How to interrupt an HTTP handler? - http

Say I have a http handler like this:
func ReallyLongFunction(w http.ResponseWriter, r *http.Request) {
fmt.Fprintf(w, "Hello World!")
// run code that takes a long time here
// Executing dd command with cmd.Exec..., etc.
})
Is there a way I can interrupt this function if the user refreshes the page or kills the request some other way without running the subsequent code and how would I do it?
I tried doing this:
notify := r.Context().Done()
go func() {
<-notify
println("Client closed the connection")
s.downloadCleanup()
return
}()
but the code after whenever I interrupt it still runs anyway.

There's no way to forcibly tear a goroutine down from any code external to that goroutine.
Hence the only way to actually interrupt processing is to periodically check whether the client is gone (or whether there's another signal to stop processing).
Basically that would amount to structuring your handler something like this
func ReallyLongFunction(w http.ResponseWriter, r *http.Request) {
fmt.Fprintf(w, "Hello World!")
done := r.Context().Done()
// Check wheteher we're done
// do some small piece of stuff
// check whether we're done
// do another small piece of stuff
// …rinse, repeat
})
Now a way to check whether there was something written to a channel, but without blocking the operation is to use the "select with default" idiom:
select {
case <- done:
// We're done
default:
}
This statemept executes the code in the "// We're done" block if and only if done was written to or was closed (which is the case with contexts), and otherwis the empty block in the default branch is executed.
So we can refactor that to something like
func ReallyLongFunction(w http.ResponseWriter, r *http.Request) {
fmt.Fprintf(w, "Hello World!")
done := r.Context().Done()
closed := func () bool {
select {
case <- done:
return true
default:
return false
}
}
if closed() {
return
}
// do some small piece of stuff
if closed() {
return
}
// do another small piece of stuff
// …rinse, repeat
})
Stopping an external process started in an HTTP handler
To address the OP's comment…
The os/exec.Cmd type has the Process field, which is of type os.Process and that type supports the Kill method which forcibly brings the running process down.
The only problem is that exec.Cmd.Run blocks until the process exits,
so the goroutine which is executing it cannot execute other code, and if exec.Cmd.Run is called in an HTTP handler, there's no way to cancel it.
How to best handle running a program in such an asynchronous manner heavily depends on how the process itself is organized but I'd roll like this:
In the handler, prepare the process and then start it using exec.Cmd.Start (as opposed to Run).
Check the error value Start have returned: if it's nil
the process has managed to start OK. Otherwise somehow communicate the failure to the client and quit the handler.
Once the process is known to had started, the exec.Cmd value
has some of its fields populated with process-related information;
of particular interest is the Process field which is of type
os.Process: that type has the Kill method which may be used to forcibly bring the process down.
Start a goroutine and pass it that exec.Cmd value and a channel of some suitable type (see below).
That goroutine should call Wait on it and once it returns,
it should communicate that fact back to the originating goroutine over that channel.
Exactly what to communicate, is an open question as it depends
on whether you want to collect what the process wrote to its standard
output and error streams and/or may be some other data related to the process' activity.
After sending the data, that goroutine exits.
The main goroutine (executing the handler) should just call exec.Cmd.Process.Kill when it detect the handler should terminate.
Killing the process eventually unblocks the goroutine which is executing Wait on that same exec.Cmd value as the process exits.
After killing the process, the handler goroutine waits on the channel to hear back from the goroutine watching the process.
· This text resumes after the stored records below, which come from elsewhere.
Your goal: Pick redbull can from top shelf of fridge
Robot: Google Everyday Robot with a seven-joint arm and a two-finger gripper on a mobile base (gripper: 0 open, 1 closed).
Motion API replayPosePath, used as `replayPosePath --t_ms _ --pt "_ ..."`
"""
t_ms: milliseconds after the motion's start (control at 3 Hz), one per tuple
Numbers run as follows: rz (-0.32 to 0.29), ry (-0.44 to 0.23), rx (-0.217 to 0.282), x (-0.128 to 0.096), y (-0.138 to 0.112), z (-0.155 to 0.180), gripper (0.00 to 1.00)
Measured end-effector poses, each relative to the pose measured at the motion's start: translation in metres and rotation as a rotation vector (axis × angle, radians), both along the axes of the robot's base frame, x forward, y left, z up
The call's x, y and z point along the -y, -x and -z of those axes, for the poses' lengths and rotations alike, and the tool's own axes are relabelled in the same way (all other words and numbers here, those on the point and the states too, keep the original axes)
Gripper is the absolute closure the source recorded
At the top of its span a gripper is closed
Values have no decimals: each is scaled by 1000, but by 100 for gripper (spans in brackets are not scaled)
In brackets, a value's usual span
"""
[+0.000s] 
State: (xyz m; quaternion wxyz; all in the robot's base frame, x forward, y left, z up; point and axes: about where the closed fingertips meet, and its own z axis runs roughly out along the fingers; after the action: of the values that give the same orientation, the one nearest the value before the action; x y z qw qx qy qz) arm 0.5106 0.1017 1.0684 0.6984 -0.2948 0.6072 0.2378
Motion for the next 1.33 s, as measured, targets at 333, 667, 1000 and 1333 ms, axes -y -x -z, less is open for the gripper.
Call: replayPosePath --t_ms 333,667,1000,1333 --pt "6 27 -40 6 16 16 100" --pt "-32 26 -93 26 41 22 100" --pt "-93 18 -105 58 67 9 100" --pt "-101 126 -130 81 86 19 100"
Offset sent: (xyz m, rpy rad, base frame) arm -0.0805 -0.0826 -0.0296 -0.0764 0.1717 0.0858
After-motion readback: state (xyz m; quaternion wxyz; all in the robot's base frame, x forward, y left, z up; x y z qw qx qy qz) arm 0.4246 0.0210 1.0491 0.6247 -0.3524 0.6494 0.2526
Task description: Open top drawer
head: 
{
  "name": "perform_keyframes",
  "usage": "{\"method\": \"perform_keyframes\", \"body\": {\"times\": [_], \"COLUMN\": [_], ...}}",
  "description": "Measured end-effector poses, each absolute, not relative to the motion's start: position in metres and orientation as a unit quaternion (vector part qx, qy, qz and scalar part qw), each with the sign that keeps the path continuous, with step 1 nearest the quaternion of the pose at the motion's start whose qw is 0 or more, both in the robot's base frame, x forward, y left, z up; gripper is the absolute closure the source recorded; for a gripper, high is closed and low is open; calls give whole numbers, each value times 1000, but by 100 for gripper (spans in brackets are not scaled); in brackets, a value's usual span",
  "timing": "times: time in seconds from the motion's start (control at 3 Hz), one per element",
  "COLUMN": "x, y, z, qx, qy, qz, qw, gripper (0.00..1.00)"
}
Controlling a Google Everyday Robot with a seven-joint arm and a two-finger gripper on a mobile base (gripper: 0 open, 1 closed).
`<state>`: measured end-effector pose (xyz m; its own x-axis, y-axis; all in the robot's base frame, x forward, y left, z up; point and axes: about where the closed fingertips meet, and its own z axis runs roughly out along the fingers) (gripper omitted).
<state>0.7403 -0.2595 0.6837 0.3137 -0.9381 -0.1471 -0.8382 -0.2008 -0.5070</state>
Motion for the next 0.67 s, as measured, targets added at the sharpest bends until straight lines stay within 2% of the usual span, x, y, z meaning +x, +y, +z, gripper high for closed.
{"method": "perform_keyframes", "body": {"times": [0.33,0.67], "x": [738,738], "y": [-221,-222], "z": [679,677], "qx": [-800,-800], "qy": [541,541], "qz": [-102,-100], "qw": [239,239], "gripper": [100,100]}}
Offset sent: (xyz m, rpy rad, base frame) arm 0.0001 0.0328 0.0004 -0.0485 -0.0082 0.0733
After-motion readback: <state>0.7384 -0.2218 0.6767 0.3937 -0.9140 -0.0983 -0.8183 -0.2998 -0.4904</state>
The handler does something with that data (may be logs it or whatever) and exits.

You should cancel the goroutine from inside, so for a long calculation task, you may provide checkpoints, to stop and check for the cancelation:
Here is the tested code for the server which has e.g. long calculation task and checkpoints for the cancelation:
package main
import (
"fmt"
"io"
"log"
"net/http"
"time"
)
func main() {
http.HandleFunc(`/`, func(w http.ResponseWriter, r *http.Request) {
ctx := r.Context()
log.Println("wait a couple of seconds ...")
for i := 0; i < 10; i++ { // long calculation
select {
case <-ctx.Done():
log.Println("Client closed the connection:", ctx.Err())
return
default:
fmt.Print(".")
time.Sleep(200 * time.Millisecond) // long calculation
}
}
io.WriteString(w, `Hi`)
log.Println("Done.")
})
log.Println(http.ListenAndServe(":8081", nil))
}
Here is the client code, which times out:
package main
import (
"io/ioutil"
"log"
"net/http"
"time"
)
func main() {
log.Println("HTTP GET")
client := &http.Client{
Timeout: 1 * time.Second,
}
r, err := client.Get(`http://127.0.0.1:8081/`)
if err != nil {
log.Fatal(err)
}
defer r.Body.Close()
bs, err := ioutil.ReadAll(r.Body)
if err != nil {
log.Fatal(err)
}
log.Println("HTTP Done.")
log.Println(string(bs))
}
You may use normal browser to check for not canclation, or close it, refresh it , disconect it, or ..., for the cancelation.

Related

Respond to HTTP request while processing in the background

I have an API that receives a CSV file to process. I'd like to be able to send back an 202 Accepted (or any status really) while processing the file in the background. I have a handler that checks the request, writes the success header, and then continues processing via a producer/consumer pattern. The problem is that, due to the WaitGroup.Wait() calls, the accepted header isn't sending back. The errors on the handler validation are sending back correctly but that's because of the return statements.
Is it possible to send that 202 Accepted back with the wait groups as I'm hoping (and if so, what am I missing)?
func SomeHandler(w http.ResponseWriter, req *http.Request) {
endAccepted := time.Now()
err := verifyRequest(req)
if err != nil {
w.WriteHeader(http.StatusBadRequest)
data := JSONErrors{Errors: []string{err.Error()}}
json.NewEncoder(w).Encode(data)
return
}
// ...FILE RETRIEVAL CLIPPED (not relevant)...
// e.g. csvFile, openErr := os.Open(tmpFile.Name())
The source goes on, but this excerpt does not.